What the task requires
Output exactly the lines below, starting with the line that has "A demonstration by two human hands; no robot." and going on through the line that has "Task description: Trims", both included, and no other lines.

The data
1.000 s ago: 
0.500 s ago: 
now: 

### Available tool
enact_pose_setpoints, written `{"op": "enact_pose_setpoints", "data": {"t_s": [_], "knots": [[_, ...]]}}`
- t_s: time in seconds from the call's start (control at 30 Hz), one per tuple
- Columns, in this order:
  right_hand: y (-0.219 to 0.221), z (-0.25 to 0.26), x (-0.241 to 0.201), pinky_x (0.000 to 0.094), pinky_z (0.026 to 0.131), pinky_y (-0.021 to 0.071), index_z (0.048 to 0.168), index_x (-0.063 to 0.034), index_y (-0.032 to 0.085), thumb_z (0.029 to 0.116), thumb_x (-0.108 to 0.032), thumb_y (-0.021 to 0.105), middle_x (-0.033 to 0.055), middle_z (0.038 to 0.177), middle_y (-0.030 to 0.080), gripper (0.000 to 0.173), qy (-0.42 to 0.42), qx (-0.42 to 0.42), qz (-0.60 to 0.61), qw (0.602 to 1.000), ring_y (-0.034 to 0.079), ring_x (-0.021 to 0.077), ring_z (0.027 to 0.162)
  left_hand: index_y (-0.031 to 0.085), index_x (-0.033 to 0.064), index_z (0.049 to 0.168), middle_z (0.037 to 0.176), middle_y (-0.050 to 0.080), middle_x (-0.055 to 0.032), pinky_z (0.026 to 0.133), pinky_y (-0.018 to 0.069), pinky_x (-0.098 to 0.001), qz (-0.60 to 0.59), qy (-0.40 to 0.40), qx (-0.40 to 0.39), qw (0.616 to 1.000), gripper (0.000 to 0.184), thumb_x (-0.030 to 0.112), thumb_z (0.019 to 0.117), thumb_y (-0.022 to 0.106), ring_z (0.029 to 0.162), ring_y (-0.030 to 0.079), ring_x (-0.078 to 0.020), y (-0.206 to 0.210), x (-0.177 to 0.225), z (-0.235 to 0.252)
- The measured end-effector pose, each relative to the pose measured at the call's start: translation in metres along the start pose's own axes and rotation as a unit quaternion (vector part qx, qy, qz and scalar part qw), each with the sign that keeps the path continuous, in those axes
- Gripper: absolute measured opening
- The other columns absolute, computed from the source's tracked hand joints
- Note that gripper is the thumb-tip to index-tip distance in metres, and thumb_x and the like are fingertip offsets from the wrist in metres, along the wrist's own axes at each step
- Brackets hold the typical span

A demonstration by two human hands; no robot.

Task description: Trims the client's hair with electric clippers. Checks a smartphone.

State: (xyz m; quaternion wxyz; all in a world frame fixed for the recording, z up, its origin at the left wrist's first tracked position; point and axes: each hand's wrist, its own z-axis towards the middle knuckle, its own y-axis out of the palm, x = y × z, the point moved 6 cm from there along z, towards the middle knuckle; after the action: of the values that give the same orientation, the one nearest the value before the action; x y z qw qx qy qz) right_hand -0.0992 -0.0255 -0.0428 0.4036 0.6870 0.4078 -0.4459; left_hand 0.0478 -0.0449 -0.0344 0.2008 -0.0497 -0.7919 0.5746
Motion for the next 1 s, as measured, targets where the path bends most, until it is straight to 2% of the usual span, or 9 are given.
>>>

Written solution
A demonstration by two human hands; no robot.

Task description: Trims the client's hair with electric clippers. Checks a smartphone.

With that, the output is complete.